Before filing for bankruptcy, its a good idea to know what your getting into. This article discusses the two main types of bankruptcy available to consumers, chapter 7 and chapter 13. 

The Arizona Republic reported that Phoenix AZ bankruptcy rates are up 82% over 2008. Chapter 7 filings account for 81% of this increase and the rest are Chapter 13 filings. This shows that the most popular consumer bankruptcy filings are chapter 7 and chapter 13. With so many in financial despair and debating whether or not to file for bankruptcy, and if so, which to file under, it is important to know the differences and benefits of each chapter. Consult with an Arizona bankruptcy lawyer for help to decide which chapter is best and how to proceed. 

Chapter 7 bankruptcy is considered a liquidating bankruptcy. Under chapter 7, all non exempt assets will be liquidated by a trustee and, minus his fees, be used to pay creditors.
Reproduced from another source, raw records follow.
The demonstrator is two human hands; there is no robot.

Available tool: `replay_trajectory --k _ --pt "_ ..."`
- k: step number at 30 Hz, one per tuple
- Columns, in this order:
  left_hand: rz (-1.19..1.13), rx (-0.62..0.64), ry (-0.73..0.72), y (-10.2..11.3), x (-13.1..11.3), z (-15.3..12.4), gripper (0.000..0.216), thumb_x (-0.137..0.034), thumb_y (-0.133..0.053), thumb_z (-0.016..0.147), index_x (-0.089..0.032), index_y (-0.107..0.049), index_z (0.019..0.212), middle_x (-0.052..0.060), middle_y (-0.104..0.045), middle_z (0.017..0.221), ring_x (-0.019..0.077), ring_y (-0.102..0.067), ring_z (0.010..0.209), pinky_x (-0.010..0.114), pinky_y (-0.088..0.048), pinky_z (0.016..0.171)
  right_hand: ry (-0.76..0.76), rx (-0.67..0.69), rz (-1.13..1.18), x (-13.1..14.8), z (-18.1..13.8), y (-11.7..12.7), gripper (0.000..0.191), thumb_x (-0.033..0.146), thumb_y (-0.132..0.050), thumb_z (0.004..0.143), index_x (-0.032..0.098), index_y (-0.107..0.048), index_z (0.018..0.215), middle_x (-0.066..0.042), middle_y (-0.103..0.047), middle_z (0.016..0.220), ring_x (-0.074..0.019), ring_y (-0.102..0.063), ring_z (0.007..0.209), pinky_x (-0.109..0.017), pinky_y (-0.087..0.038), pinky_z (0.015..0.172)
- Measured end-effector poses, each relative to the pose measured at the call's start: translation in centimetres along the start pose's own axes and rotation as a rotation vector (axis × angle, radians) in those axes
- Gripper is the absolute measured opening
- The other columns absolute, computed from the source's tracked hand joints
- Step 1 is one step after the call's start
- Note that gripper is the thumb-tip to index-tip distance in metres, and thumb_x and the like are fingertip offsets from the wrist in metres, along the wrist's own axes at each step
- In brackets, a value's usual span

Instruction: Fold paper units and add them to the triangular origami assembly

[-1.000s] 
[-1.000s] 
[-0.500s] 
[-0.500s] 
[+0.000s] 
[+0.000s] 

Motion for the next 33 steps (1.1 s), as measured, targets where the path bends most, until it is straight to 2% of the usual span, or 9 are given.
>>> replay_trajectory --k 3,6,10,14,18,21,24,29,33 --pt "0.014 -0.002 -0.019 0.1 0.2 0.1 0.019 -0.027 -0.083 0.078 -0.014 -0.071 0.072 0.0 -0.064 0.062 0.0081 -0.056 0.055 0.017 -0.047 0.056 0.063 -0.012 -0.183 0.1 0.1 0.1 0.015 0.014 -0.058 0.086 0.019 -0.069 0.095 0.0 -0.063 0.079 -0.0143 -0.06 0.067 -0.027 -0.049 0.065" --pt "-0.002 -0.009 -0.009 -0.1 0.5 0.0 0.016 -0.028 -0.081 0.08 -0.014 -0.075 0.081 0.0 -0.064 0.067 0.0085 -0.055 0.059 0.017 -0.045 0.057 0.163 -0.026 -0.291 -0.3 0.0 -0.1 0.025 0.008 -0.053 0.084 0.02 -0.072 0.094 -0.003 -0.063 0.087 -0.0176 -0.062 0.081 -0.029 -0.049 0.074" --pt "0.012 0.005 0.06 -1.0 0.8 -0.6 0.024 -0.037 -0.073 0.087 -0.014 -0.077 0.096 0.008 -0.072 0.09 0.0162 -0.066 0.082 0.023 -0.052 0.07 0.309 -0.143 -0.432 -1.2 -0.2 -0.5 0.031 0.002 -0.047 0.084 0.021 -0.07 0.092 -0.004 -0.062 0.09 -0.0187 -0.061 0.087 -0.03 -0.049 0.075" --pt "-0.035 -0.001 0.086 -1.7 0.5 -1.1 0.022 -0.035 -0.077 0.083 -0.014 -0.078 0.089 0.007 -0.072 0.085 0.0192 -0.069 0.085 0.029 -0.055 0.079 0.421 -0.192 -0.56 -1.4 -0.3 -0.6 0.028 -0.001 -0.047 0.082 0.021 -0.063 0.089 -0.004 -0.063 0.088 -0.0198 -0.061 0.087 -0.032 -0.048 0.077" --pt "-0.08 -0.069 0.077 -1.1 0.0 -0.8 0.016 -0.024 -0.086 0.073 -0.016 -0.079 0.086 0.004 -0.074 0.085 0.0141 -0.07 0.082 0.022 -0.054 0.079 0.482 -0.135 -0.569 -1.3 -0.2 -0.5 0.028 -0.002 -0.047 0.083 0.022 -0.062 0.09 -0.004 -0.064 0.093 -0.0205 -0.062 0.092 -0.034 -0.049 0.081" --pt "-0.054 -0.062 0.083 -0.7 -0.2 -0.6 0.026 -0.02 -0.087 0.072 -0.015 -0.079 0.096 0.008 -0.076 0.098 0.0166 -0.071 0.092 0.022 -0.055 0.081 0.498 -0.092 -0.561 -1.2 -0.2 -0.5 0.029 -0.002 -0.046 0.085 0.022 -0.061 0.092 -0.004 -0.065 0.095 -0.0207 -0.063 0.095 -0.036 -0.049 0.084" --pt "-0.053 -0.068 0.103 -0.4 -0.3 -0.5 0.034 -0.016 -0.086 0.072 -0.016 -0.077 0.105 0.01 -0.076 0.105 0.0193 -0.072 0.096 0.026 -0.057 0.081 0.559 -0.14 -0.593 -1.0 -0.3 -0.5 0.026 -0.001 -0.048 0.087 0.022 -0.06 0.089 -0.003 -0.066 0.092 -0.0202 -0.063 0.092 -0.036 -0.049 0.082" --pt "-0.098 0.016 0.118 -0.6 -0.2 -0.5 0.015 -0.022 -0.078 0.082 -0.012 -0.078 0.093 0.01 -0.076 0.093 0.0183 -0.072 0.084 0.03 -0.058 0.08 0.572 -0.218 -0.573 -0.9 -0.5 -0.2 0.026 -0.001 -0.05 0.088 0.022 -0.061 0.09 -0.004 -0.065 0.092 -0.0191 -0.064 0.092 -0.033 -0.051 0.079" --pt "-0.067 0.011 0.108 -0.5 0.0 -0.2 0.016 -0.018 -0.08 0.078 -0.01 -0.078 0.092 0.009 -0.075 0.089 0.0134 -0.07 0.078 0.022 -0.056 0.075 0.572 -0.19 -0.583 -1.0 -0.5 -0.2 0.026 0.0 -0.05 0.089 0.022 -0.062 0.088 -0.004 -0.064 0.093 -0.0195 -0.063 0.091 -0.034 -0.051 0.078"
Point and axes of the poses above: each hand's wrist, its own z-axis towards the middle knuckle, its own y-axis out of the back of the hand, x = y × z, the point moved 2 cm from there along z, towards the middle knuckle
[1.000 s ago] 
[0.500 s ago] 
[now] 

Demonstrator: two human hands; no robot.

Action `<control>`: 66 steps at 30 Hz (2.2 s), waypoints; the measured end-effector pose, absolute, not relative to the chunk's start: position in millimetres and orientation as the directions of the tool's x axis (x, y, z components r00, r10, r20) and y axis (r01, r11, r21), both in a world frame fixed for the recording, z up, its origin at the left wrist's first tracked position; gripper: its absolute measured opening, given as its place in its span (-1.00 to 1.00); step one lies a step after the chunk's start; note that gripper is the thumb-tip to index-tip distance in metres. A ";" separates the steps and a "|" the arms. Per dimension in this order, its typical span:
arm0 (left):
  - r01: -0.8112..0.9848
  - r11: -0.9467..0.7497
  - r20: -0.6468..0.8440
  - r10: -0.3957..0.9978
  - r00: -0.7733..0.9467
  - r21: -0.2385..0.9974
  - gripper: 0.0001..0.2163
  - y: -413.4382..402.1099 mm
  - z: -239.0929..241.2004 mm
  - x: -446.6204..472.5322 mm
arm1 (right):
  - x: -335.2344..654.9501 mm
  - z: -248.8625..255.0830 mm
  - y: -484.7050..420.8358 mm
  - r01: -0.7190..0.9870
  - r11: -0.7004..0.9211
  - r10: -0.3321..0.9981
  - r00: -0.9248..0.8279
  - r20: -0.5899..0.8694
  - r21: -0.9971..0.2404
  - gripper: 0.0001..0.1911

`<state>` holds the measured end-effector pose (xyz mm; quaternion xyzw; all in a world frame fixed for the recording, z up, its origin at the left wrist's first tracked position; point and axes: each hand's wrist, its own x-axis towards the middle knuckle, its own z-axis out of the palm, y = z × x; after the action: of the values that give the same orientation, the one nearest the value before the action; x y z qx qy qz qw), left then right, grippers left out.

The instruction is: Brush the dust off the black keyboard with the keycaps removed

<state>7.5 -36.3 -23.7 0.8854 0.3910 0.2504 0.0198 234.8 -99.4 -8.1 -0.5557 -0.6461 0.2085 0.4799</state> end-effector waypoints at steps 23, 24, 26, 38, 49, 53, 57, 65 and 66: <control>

This can seem undesirable to say the least, but under Arizona’s rather generous exemption laws a debtor can keep most his property. The benefits of chapter 7 are that all non secured debt will be discharged and the debtor will exit the bankruptcy process completely debt free. Types of non secured debt are credit card debt, medical bills, and unsecured loans. Types of debt that cannot be discharged are student loans, unpaid taxes, and secured loans such as mortgage and car payments.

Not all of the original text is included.